The task:
Among the lines below, the one containing "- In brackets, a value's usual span" opens the range and the one containing "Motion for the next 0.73" closes it. Print that range exactly, without the pictures.

○ ○ ○ ○ ○

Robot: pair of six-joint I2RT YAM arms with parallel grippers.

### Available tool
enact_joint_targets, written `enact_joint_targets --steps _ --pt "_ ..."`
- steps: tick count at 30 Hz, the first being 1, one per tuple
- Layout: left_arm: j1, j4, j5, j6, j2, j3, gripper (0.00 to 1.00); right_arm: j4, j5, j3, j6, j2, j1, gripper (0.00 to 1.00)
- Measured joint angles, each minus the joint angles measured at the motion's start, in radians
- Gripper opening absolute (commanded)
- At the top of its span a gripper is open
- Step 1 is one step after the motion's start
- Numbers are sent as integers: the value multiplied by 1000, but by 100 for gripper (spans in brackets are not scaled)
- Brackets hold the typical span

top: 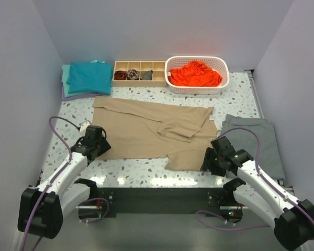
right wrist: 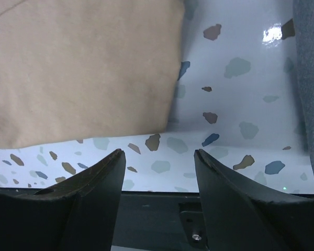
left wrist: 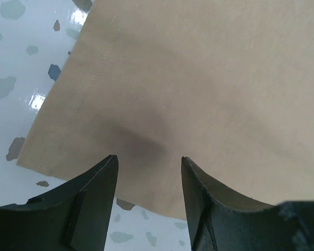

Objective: Fold and stack the t-shirts
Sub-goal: Fold the tshirt

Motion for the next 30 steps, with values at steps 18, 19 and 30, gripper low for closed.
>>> enact_joint_targets --steps 18,19,30 --pt "0 9 -1 -34 25 -48 51 217 -56 -65 45 116 0 0" --pt "0 10 -1 -34 25 -48 50 221 -58 -66 42 111 0 0" --pt "0 11 2 -30 25 -48 20 211 -70 31 -6 -4 0 0"
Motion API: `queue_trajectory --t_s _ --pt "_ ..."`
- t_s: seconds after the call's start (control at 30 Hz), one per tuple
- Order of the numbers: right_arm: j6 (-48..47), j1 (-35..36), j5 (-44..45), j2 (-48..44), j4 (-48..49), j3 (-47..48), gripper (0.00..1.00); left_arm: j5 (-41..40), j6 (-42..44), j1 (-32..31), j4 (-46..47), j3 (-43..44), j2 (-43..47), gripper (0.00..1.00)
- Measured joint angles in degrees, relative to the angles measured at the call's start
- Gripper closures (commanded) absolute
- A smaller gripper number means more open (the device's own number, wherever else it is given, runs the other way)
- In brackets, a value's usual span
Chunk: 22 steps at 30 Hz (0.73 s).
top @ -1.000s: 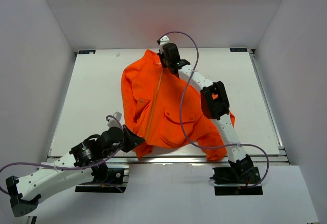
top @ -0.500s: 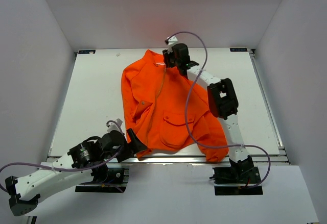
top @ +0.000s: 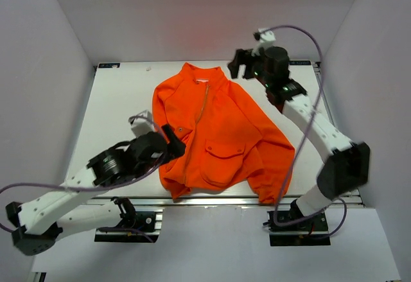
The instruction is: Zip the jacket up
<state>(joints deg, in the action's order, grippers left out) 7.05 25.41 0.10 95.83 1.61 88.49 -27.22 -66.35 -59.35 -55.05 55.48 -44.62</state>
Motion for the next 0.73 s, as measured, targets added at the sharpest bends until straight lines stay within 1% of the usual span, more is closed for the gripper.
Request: queue_trajectory --t_s 0.07,0.1,0.13,0.17,0.23,0.3,0.37,0.4,0.47,0.53,0.73 --pt "3.54 -1.25 1.88 -9.09 -1.42 -8.90 0.11 -5.11 3.74 2.12 0.61 4.66 -6.82 0.02" --pt "4.92 -2.16 2.58 -13.22 -2.40 -13.29 0.11 -5.60 6.40 4.17 1.81 6.78 -9.90 0.02" --pt "6.47 -3.30 3.28 -17.55 -3.91 -17.79 0.11 -3.93 10.43 8.48 4.33 8.63 -13.14 0.02" --pt "7.93 -4.55 4.33 -21.75 -5.79 -21.94 0.11 -1.88 13.81 13.60 7.63 9.35 -15.34 0.02" --pt "10.45 -6.84 6.47 -29.14 -8.55 -29.97 0.11 2.71 19.78 27.61 13.66 9.44 -18.95 0.02" --pt "12.44 -8.35 8.72 -36.13 -13.42 -36.85 0.10 6.82 23.39 39.60 17.09 8.92 -21.16 0.02" --pt "14.12 -8.70 11.13 -41.00 -18.01 -40.74 0.11 10.64 26.14 48.98 19.43 7.91 -22.64 0.02" --pt "15.26 -8.79 12.55 -43.12 -20.55 -41.99 0.11 12.26 27.32 52.43 20.37 7.15 -22.95 0.02" --pt "17.27 -8.81 14.58 -45.75 -24.52 -42.64 0.11 14.75 28.96 56.46 20.87 5.79 -23.30 0.02" --pt "19.28 -8.81 16.04 -47.56 -26.69 -42.64 0.11 16.17 30.18 58.36 21.33 4.17 -23.19 0.02" --pt "21.77 -8.81 17.33 -50.97 -27.65 -44.13 0.11 16.57 32.04 58.97 22.49 -1.64 -17.99 0.02"
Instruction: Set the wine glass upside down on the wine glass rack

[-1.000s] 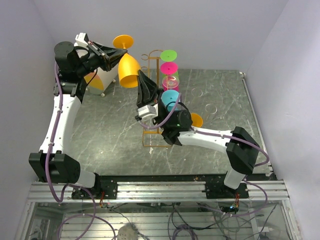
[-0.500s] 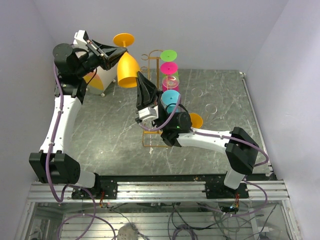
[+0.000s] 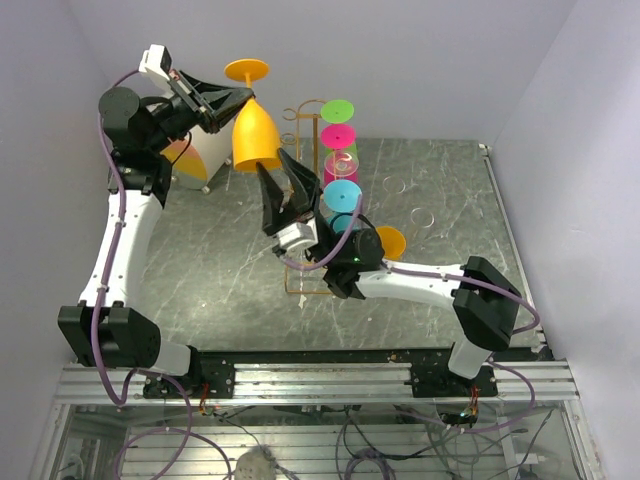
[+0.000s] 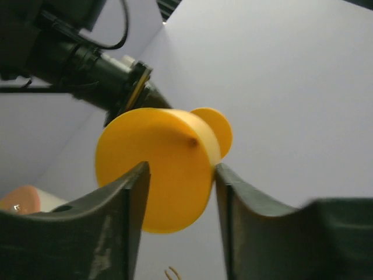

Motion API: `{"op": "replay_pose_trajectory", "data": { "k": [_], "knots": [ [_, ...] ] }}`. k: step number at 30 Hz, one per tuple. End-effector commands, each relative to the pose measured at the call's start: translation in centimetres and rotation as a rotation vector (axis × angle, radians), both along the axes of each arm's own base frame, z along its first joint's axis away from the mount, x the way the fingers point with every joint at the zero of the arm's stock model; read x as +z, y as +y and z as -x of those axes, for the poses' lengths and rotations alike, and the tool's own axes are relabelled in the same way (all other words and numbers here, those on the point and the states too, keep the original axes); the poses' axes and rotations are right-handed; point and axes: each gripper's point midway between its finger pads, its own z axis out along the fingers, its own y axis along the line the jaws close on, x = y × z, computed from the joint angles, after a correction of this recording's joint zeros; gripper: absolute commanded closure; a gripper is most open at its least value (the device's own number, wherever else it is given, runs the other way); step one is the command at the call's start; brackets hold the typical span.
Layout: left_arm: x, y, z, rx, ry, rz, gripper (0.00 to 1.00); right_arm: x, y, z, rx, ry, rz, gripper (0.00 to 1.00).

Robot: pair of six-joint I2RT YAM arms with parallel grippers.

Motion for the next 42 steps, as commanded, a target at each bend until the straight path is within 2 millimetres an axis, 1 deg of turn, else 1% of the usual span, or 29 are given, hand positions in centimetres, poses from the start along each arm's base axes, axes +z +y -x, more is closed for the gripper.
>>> {"op": "replay_pose_trajectory", "data": {
  "k": [1,5,6,7,8,9,11,12,15,16,18,19,21,22,23,25,26,27,28,30,31,32,35,36,37,38,39,40,42],
  "knots": [
    [2.6,0.6,0.4,0.050,-0.206,-0.094,0.93,-1.6,1.2,0.8,0.053,0.040,0.055,0.40],
    [2.2,0.5,-0.6,0.042,-0.233,-0.134,0.93,-1.1,0.7,1.3,0.060,0.039,0.057,0.21],
    [2.3,0.5,-0.6,0.038,-0.244,-0.145,0.93,-0.9,0.5,1.4,0.058,0.037,0.058,0.13],
    [2.5,0.5,-0.6,0.031,-0.259,-0.157,0.93,-0.7,0.2,1.7,0.055,0.034,0.056,0.02],
    [2.8,0.4,-0.5,0.020,-0.277,-0.172,0.93,-0.1,-0.5,2.0,0.049,0.029,0.043,0.00],
    [3.0,1.3,-0.9,0.042,-0.293,-0.196,0.93,0.2,-1.1,2.2,0.041,0.027,0.032,0.00],
    [3.7,2.4,-0.9,0.065,-0.339,-0.249,0.93,1.0,-2.4,2.7,0.028,0.027,0.007,0.00],
    [4.3,3.0,-0.9,0.088,-0.365,-0.276,0.93,1.5,-3.2,3.1,0.022,0.026,-0.008,0.00],
    [5.1,5.2,-1.2,0.157,-0.431,-0.362,0.93,2.8,-5.6,3.9,0.017,0.037,-0.053,0.00],
    [5.3,5.7,-1.2,0.175,-0.453,-0.393,0.93,2.5,-6.0,4.0,0.012,0.050,-0.045,0.00],
    [5.3,6.6,-1.4,0.216,-0.484,-0.462,0.93,2.6,-7.2,4.3,-0.004,0.067,-0.048,0.00],
    [5.3,7.0,-1.7,0.252,-0.526,-0.509,0.93,3.1,-7.9,4.6,-0.010,0.071,-0.062,0.00],
    [4.8,8.0,-2.2,0.343,-0.588,-0.613,0.93,3.6,-9.3,4.9,-0.015,0.088,-0.088,0.00],
    [4.7,8.4,-2.2,0.384,-0.648,-0.655,0.93,3.8,-9.9,4.9,-0.018,0.103,-0.098,0.00],
    [4.3,8.9,-2.7,0.425,-0.688,-0.692,0.93,3.9,-10.4,4.8,-0.024,0.128,-0.107,0.00],
    [2.9,9.7,-3.9,0.483,-0.750,-0.757,0.93,4.1,-11.4,3.9,-0.078,0.186,-0.120,0.00],
    [2.1,10.1,-4.6,0.505,-0.771,-0.782,0.93,4.2,-12.3,3.3,-0.125,0.230,-0.156,0.00],
    [1.5,10.2,-5.1,0.515,-0.797,-0.796,0.93,4.2,-13.3,2.7,-0.165,0.280,-0.209,0.00],
    [0.7,10.1,-5.7,0.512,-0.833,-0.810,0.93,4.2,-14.8,1.8,-0.227,0.361,-0.282,0.00],
    [-0.5,10.1,-6.8,0.536,-0.876,-0.830,0.93,3.6,-16.2,0.4,-0.305,0.502,-0.367,0.00],
    [-1.1,9.9,-7.3,0.538,-0.910,-0.845,0.93,3.0,-16.5,-0.2,-0.340,0.575,-0.376,0.00],
    [-1.6,9.6,-7.9,0.542,-0.937,-0.860,0.93,2.8,-17.0,-0.5,-0.352,0.626,-0.400,0.00],
    [-3.3,8.4,-9.9,0.535,-0.985,-0.901,0.93,1.9,-18.0,-1.1,-0.346,0.767,-0.415,0.00],
    [-3.9,7.7,-10.4,0.522,-1.011,-0.911,0.93,1.4,-18.9,-2.4,-0.343,0.841,-0.431,0.00],
    [-4.5,7.2,-10.8,0.517,-1.029,-0.914,0.93,0.3,-20.2,-4.5,-0.334,0.940,-0.436,0.00],
    [-4.6,6.8,-11.0,0.525,-1.057,-0.907,0.93,-0.8,-22.3,-6.8,-0.302,1.043,-0.496,0.00],
    [-4.8,6.3,-11.2,0.527,-1.081,-0.896,0.93,-1.6,-25.3,-8.6,-0.297,1.109,-0.566,0.00],
    [-4.5,6.0,-11.2,0.535,-1.113,-0.879,0.93,-2.0,-27.7,-9.3,-0.307,1.140,-0.623,0.00],
    [-5.0,5.5,-11.8,0.532,-1.119,-0.865,0.93,-2.3,-30.5,-9.0,-0.356,1.149,-0.688,0.00]
  ]
}}
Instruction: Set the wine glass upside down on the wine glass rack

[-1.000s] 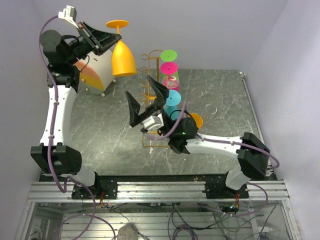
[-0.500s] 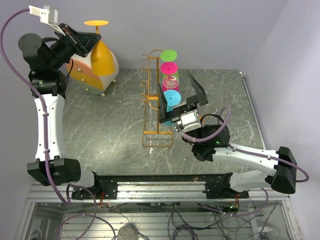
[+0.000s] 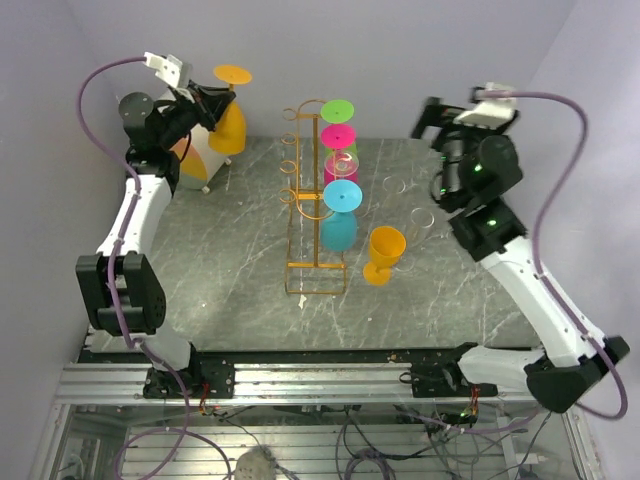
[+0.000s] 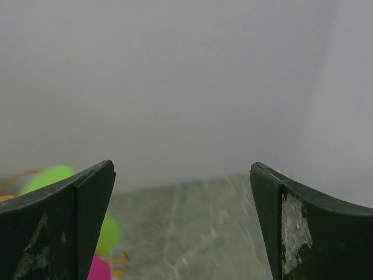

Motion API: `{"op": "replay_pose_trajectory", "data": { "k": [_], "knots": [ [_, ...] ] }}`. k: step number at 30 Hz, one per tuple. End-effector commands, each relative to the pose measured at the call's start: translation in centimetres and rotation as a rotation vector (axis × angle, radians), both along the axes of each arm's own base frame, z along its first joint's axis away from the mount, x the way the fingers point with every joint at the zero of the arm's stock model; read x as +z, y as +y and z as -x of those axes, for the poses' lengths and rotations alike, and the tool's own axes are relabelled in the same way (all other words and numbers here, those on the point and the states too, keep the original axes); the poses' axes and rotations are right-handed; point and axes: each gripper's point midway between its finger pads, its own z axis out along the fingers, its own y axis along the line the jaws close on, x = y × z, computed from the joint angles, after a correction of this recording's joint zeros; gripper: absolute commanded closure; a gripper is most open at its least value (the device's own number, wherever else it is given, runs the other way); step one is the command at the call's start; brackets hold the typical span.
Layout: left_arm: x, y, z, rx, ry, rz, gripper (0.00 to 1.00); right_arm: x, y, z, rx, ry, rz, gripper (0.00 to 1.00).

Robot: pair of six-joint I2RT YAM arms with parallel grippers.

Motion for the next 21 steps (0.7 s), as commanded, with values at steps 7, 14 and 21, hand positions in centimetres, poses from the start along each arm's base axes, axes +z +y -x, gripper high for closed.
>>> {"op": "replay_pose_trajectory", "data": {
  "k": [7,14,21],
  "knots": [
    [2.2,-2.4,-1.2,0.010,-0.381,-0.079,0.93,-15.3,-8.0,-2.3,-0.007,0.608,-0.304,0.00],
    [0.7,-3.2,-2.5,-0.023,-0.400,-0.040,0.93,-22.3,-9.4,-0.1,-0.047,0.712,-0.416,0.20],
    [0.0,-4.2,-3.3,-0.035,-0.399,-0.020,0.93,-25.3,-9.4,0.5,-0.069,0.778,-0.443,0.36]
  ]
}}
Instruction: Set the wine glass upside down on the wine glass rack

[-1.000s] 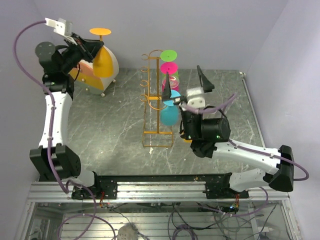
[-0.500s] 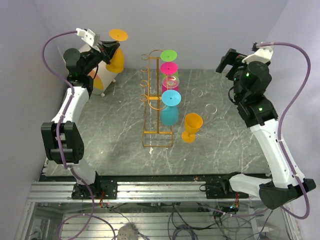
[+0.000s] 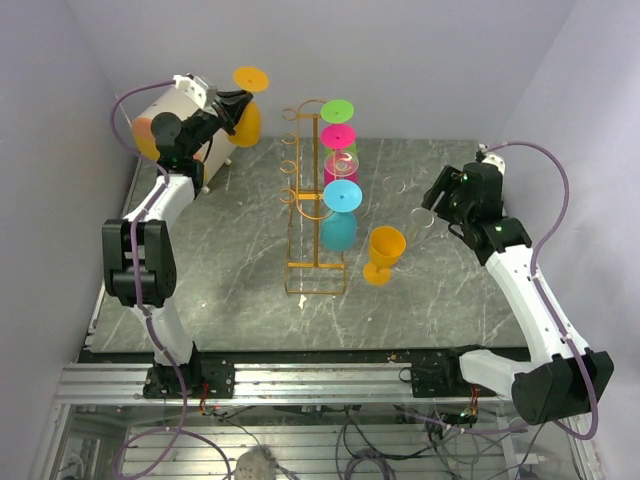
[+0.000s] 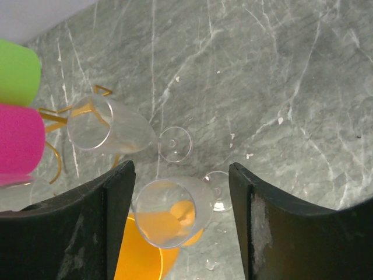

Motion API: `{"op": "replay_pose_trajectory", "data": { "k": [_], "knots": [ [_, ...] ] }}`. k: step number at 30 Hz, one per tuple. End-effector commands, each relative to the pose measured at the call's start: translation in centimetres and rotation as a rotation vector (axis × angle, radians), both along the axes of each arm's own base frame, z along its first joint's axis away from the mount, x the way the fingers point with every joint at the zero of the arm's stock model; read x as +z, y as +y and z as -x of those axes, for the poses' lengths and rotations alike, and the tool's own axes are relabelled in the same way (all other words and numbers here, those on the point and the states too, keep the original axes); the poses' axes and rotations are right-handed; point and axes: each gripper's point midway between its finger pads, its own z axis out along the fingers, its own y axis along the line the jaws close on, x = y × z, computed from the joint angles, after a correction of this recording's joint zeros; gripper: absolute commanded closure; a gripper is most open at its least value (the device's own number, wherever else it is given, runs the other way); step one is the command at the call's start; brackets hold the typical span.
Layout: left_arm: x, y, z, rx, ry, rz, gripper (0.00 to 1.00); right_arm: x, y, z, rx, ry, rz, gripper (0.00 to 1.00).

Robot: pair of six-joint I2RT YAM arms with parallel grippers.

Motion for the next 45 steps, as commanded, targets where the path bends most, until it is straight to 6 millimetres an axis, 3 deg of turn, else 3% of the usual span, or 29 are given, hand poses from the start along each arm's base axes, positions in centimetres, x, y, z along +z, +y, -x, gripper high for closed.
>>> {"op": "replay_pose_trajectory", "data": {
  "k": [1,4,13,22,26,37,39,45],
  "knots": [
    [3.4,-0.7,0.8,0.005,-0.155,0.008,0.93,0.8,0.0,0.5,-0.020,-0.027,-0.051,0.40],
    [3.1,-0.8,0.8,0.005,-0.159,-0.005,0.93,0.2,-0.2,0.9,-0.028,-0.005,-0.040,0.45],
    [1.8,-2.9,1.3,-0.024,-0.145,-0.048,0.93,-2.4,-0.8,2.4,-0.030,0.074,-0.006,0.46],
    [1.2,-3.7,0.4,-0.038,-0.120,-0.027,0.93,-3.3,-0.1,2.3,0.012,0.097,-0.011,0.48],
    [0.9,-4.1,0.1,-0.051,-0.110,-0.016,0.93,-4.0,0.5,2.1,0.033,0.107,-0.025,0.59],
    [-1.5,-6.0,0.8,-0.103,-0.082,-0.052,0.93,-3.9,0.6,1.8,0.037,0.098,-0.033,0.61],
    [-1.7,-6.2,1.0,-0.110,-0.079,-0.052,0.93,-4.9,0.6,2.2,0.036,0.119,-0.031,0.61],
    [-2.6,-6.5,1.9,-0.128,-0.073,-0.065,0.93,-5.4,0.5,2.4,0.039,0.124,-0.029,0.61]
  ]
}}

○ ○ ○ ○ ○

Response to this task:
- In brackets, a value's usual span
Chunk: 22 steps at 30 Hz (0.73 s).
top @ -1.000s: 
top @ -0.500s: 
top @ +0.000s: 
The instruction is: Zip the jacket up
<state>(joints deg, in the action's order, grippers left out) 7.05 25.41 0.10 95.83 1.61 88.49 -27.22 -66.35 -59.35 -55.05 55.48 -44.62</state>
Motion for the next 0.73 s, as measured, targets added at the sharpest bends until straight lines stay within 1% of the usual span, more is closed for the gripper.

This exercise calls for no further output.